**Assignment**
Write the data out again in full, with no departure from the original.

**Excerpted data**
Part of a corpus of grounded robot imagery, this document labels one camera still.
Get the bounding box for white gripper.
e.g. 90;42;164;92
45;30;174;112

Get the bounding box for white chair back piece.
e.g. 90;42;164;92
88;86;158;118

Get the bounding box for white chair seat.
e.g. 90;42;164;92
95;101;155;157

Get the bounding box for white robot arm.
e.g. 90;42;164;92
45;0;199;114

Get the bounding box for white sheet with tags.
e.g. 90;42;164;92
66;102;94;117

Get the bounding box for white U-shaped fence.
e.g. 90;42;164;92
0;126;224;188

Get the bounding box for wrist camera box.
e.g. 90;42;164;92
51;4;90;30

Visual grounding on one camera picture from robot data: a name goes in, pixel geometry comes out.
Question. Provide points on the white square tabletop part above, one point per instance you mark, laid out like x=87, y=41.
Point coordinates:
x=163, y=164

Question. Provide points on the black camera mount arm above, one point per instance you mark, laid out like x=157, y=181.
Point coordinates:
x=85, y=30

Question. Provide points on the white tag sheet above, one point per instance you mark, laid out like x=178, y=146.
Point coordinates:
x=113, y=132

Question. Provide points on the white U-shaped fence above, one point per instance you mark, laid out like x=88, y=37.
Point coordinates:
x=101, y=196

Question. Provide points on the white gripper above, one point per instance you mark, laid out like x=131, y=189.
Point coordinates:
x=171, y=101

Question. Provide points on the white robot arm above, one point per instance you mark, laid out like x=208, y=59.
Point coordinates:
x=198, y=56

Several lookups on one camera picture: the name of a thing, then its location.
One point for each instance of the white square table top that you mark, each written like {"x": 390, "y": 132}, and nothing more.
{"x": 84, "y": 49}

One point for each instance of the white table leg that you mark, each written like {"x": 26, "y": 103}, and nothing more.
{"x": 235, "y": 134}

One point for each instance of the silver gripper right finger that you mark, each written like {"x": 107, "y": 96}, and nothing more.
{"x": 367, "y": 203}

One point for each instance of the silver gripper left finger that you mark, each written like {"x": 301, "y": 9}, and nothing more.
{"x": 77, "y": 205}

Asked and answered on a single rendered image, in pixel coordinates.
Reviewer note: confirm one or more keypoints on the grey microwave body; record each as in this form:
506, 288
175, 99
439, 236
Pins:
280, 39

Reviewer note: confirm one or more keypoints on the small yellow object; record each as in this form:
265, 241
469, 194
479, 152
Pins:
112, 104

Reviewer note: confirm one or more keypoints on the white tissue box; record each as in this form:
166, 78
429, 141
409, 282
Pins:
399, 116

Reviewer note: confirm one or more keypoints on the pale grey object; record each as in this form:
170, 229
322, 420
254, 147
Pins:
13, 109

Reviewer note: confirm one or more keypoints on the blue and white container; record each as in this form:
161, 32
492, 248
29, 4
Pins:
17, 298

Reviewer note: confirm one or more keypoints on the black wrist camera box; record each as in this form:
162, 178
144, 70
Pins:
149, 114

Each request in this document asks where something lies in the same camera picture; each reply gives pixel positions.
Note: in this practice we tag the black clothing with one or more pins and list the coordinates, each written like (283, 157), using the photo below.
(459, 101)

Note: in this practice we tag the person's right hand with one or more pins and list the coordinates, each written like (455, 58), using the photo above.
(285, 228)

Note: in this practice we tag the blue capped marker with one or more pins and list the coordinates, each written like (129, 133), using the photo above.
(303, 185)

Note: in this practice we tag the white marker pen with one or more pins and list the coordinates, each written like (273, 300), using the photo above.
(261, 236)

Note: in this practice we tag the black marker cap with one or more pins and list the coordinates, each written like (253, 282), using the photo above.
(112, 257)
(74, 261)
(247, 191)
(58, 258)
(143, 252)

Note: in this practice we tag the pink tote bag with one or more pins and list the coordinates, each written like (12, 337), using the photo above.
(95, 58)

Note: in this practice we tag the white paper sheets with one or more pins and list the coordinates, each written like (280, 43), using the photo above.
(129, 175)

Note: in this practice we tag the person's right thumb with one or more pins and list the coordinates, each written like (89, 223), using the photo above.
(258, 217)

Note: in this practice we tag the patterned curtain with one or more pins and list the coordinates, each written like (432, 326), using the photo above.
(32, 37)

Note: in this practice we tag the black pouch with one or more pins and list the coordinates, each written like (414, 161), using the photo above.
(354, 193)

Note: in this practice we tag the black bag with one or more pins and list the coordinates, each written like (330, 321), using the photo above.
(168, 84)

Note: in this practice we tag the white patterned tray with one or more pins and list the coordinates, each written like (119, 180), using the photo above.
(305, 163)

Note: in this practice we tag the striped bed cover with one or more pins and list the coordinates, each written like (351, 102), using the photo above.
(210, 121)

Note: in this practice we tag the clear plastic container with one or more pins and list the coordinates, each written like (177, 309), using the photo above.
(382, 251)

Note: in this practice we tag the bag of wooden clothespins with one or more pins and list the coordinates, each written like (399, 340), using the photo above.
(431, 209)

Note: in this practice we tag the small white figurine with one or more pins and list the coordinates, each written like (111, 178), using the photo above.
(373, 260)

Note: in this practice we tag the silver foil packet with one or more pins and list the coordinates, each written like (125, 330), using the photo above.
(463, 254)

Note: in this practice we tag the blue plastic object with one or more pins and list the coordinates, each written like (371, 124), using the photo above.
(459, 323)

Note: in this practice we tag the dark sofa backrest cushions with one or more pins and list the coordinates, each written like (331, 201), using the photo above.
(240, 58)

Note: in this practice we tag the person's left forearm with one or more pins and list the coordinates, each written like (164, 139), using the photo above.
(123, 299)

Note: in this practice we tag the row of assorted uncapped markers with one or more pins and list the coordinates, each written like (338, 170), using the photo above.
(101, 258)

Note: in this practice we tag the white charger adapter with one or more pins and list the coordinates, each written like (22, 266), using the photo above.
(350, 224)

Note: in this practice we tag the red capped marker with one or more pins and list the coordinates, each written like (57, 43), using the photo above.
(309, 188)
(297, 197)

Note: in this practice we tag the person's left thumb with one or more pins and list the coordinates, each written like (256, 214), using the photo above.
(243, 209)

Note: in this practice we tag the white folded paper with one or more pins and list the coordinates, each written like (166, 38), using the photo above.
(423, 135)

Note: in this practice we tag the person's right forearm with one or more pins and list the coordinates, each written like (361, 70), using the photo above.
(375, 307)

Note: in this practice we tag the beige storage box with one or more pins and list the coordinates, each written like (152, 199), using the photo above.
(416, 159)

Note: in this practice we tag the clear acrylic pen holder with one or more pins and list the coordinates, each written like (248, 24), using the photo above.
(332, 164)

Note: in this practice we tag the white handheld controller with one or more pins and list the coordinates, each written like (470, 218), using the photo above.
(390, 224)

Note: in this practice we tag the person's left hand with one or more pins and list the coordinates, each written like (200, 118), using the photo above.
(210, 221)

**Exercise solution**
Part of a corpus of grounded robot imagery, this document labels one camera still.
Get the bounding box for white gripper.
e.g. 90;42;164;92
45;30;174;112

Get the bounding box for white chair back piece.
e.g. 90;42;164;92
88;86;158;118

Get the bounding box for white chair seat.
e.g. 90;42;164;92
95;101;155;157

Get the bounding box for white robot arm.
e.g. 90;42;164;92
45;0;199;114

Get the bounding box for white sheet with tags.
e.g. 90;42;164;92
66;102;94;117

Get the bounding box for white U-shaped fence.
e.g. 90;42;164;92
0;126;224;188

Get the bounding box for wrist camera box.
e.g. 90;42;164;92
51;4;90;30

Visual grounding on one camera picture from robot data: a name goes in, pixel geometry comes out.
Question. Provide points on the white square tabletop part above, one point per instance you mark, laid out like x=87, y=41.
Point coordinates:
x=163, y=164

Question. Provide points on the black camera mount arm above, one point per instance you mark, laid out like x=157, y=181.
Point coordinates:
x=85, y=30

Question. Provide points on the white tag sheet above, one point per instance you mark, laid out like x=178, y=146.
Point coordinates:
x=113, y=132

Question. Provide points on the white U-shaped fence above, one point per instance you mark, laid out like x=88, y=37.
Point coordinates:
x=101, y=196

Question. Provide points on the white gripper above, one point per instance you mark, laid out like x=131, y=189.
Point coordinates:
x=171, y=101

Question. Provide points on the white robot arm above, one point per instance you mark, laid out like x=208, y=59.
Point coordinates:
x=198, y=56

Several lookups on one camera picture: the name of a thing, then its location.
One point for each instance of the white square table top that you mark, each written like {"x": 390, "y": 132}, and nothing more.
{"x": 84, "y": 49}

One point for each instance of the white table leg that you mark, each written like {"x": 26, "y": 103}, and nothing more.
{"x": 235, "y": 134}

One point for each instance of the silver gripper right finger that you mark, each written like {"x": 107, "y": 96}, and nothing more.
{"x": 367, "y": 203}

One point for each instance of the silver gripper left finger that you mark, each written like {"x": 301, "y": 9}, and nothing more.
{"x": 77, "y": 205}

Asked and answered on a single rendered image, in pixel coordinates.
Reviewer note: confirm one or more keypoints on the grey microwave body; record each as in this form:
506, 288
175, 99
439, 236
Pins:
280, 39

Reviewer note: confirm one or more keypoints on the small yellow object; record each as in this form:
265, 241
469, 194
479, 152
Pins:
112, 104

Reviewer note: confirm one or more keypoints on the white tissue box; record each as in this form:
166, 78
429, 141
409, 282
Pins:
399, 116

Reviewer note: confirm one or more keypoints on the pale grey object; record each as in this form:
170, 229
322, 420
254, 147
Pins:
13, 109

Reviewer note: confirm one or more keypoints on the blue and white container; record each as in this form:
161, 32
492, 248
29, 4
Pins:
17, 298

Reviewer note: confirm one or more keypoints on the black wrist camera box; record each as in this form:
162, 178
144, 70
Pins:
149, 114

Each request in this document asks where something lies in the same camera picture; each reply gives pixel positions.
Note: in this practice we tag the black clothing with one or more pins and list the coordinates, each written like (283, 157), using the photo below.
(459, 101)

Note: in this practice we tag the person's right hand with one or more pins and list the coordinates, each written like (455, 58), using the photo above.
(285, 228)

Note: in this practice we tag the blue capped marker with one or more pins and list the coordinates, each written like (129, 133), using the photo above.
(303, 185)

Note: in this practice we tag the white marker pen with one or more pins and list the coordinates, each written like (273, 300), using the photo above.
(261, 236)

Note: in this practice we tag the black marker cap with one or more pins and list the coordinates, each written like (253, 282), using the photo above.
(112, 257)
(74, 261)
(247, 191)
(58, 258)
(143, 252)

Note: in this practice we tag the pink tote bag with one or more pins and list the coordinates, each written like (12, 337), using the photo above.
(95, 58)

Note: in this practice we tag the white paper sheets with one or more pins and list the coordinates, each written like (280, 43), using the photo above.
(129, 175)

Note: in this practice we tag the person's right thumb with one or more pins and list the coordinates, each written like (89, 223), using the photo above.
(258, 217)

Note: in this practice we tag the patterned curtain with one or more pins and list the coordinates, each written like (432, 326), using the photo above.
(32, 37)

Note: in this practice we tag the black pouch with one or more pins and list the coordinates, each written like (414, 161), using the photo above.
(354, 193)

Note: in this practice we tag the black bag with one or more pins and list the coordinates, each written like (330, 321), using the photo above.
(168, 84)

Note: in this practice we tag the white patterned tray with one or more pins and list the coordinates, each written like (119, 180), using the photo above.
(305, 163)

Note: in this practice we tag the striped bed cover with one or more pins and list the coordinates, each written like (351, 102), using the photo above.
(210, 121)

Note: in this practice we tag the clear plastic container with one or more pins and list the coordinates, each written like (177, 309), using the photo above.
(382, 251)

Note: in this practice we tag the bag of wooden clothespins with one or more pins and list the coordinates, each written like (399, 340), using the photo above.
(431, 209)

Note: in this practice we tag the small white figurine with one or more pins and list the coordinates, each written like (111, 178), using the photo above.
(373, 260)

Note: in this practice we tag the silver foil packet with one or more pins and list the coordinates, each written like (125, 330), using the photo above.
(463, 254)

Note: in this practice we tag the blue plastic object with one or more pins and list the coordinates, each written like (371, 124), using the photo above.
(459, 323)

Note: in this practice we tag the dark sofa backrest cushions with one or more pins and list the coordinates, each written like (331, 201), using the photo above.
(240, 58)

Note: in this practice we tag the person's left forearm with one or more pins and list the coordinates, each written like (164, 139), using the photo above.
(123, 299)

Note: in this practice we tag the row of assorted uncapped markers with one or more pins and list the coordinates, each written like (338, 170), using the photo above.
(101, 258)

Note: in this practice we tag the white charger adapter with one or more pins and list the coordinates, each written like (22, 266), using the photo above.
(350, 224)

Note: in this practice we tag the red capped marker with one or more pins and list the coordinates, each written like (57, 43), using the photo above.
(309, 188)
(297, 197)

Note: in this practice we tag the person's left thumb with one or more pins and list the coordinates, each written like (256, 214), using the photo above.
(243, 209)

Note: in this practice we tag the white folded paper with one or more pins and list the coordinates, each written like (166, 38), using the photo above.
(423, 135)

Note: in this practice we tag the person's right forearm with one or more pins and list the coordinates, each written like (361, 70), using the photo above.
(375, 307)

Note: in this practice we tag the beige storage box with one or more pins and list the coordinates, each written like (152, 199), using the photo above.
(416, 159)

Note: in this practice we tag the clear acrylic pen holder with one or more pins and list the coordinates, each written like (248, 24), using the photo above.
(332, 164)

Note: in this practice we tag the white handheld controller with one or more pins and list the coordinates, each written like (470, 218), using the photo above.
(390, 224)

Note: in this practice we tag the person's left hand with one or more pins and list the coordinates, each written like (200, 118), using the photo above.
(210, 221)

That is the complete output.